2014 - Ongoing
Hannover, Lower Saxony, Germany
When Rosi Evers was two years old, her mother read in 1957 in a women’s magazine about Down’s Syndrome and recognized what is different between her little girl and the two older sisters. With seven they won to give her in a kindergarten, with eleven she started to go to a regular school. »She didn’t like mathematics, but I wanted her to learn everything she can. She learned to read and to write.« Uschi Istas is seven years older and as the »middle sister« she became the herding dog of the family. She founded a small foundation with other parents to build a place, where 23 people with handicap can live their life. Rosi could go to work, every week she loved the dancing class. Every weekend she was with the family. For decades Uschi invited her younger sister to travel with her, called her Röschen, »Little Rose«. 2016 they had to find a new place for Rosi, because she needed more and more help. And again this search became a pioneer work. Only two month later her mum died with 99. And for all it feels like she may have allowed herself to leave because now she knew the last home of her daughter.
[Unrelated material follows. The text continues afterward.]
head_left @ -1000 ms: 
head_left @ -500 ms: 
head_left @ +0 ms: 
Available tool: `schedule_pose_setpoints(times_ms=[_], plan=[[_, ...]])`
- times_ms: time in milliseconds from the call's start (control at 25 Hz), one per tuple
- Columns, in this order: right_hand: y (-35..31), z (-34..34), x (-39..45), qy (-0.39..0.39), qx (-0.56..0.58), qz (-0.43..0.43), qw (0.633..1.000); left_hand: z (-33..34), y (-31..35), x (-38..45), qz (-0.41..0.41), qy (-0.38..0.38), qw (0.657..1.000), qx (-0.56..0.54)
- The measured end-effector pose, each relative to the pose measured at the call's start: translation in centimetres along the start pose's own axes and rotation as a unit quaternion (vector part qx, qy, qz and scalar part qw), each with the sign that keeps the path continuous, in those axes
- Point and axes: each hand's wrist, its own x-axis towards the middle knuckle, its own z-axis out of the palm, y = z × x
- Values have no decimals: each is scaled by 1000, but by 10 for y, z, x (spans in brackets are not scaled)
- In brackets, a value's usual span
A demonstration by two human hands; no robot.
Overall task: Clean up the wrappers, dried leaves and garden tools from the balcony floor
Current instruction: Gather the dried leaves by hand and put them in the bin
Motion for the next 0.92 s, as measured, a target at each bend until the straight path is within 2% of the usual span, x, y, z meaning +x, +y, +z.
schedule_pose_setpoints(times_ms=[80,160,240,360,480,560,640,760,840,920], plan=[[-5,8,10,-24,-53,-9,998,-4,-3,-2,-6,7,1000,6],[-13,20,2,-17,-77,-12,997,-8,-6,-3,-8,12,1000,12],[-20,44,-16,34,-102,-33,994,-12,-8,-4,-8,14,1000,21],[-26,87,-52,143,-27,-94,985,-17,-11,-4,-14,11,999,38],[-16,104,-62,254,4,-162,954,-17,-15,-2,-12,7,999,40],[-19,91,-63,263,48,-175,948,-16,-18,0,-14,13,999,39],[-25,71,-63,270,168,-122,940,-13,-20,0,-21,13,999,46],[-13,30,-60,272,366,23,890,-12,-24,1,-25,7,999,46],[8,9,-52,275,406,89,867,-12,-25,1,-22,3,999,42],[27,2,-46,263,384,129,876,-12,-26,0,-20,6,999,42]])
Rosi’s world became smaller and smaller. Dementia is hard to diagnose, like every illness of somebody who lives a part of his life in his own world. She lost more and more words, in the end the names of her sisters. In January 2019 she got strong epileptic seizures and after weeks of disappearing more and more she died in February. »What is my sense of life?« Uschi asks herself now again and again. »Rosi has been the only one who accepted me the way I am.«
Since her first semester of her studies of »Photojournalism and Documentary Photography« 2014/15 in Hanover, Germany, Stefanie Silber is with the family. They became very close, so Stefanie was allowed to help to dress Rosi for her last travel with the clothes Uschi chosed. The history of the sisters changed now to the question how to live with this loss, this gap after a symbiotic life.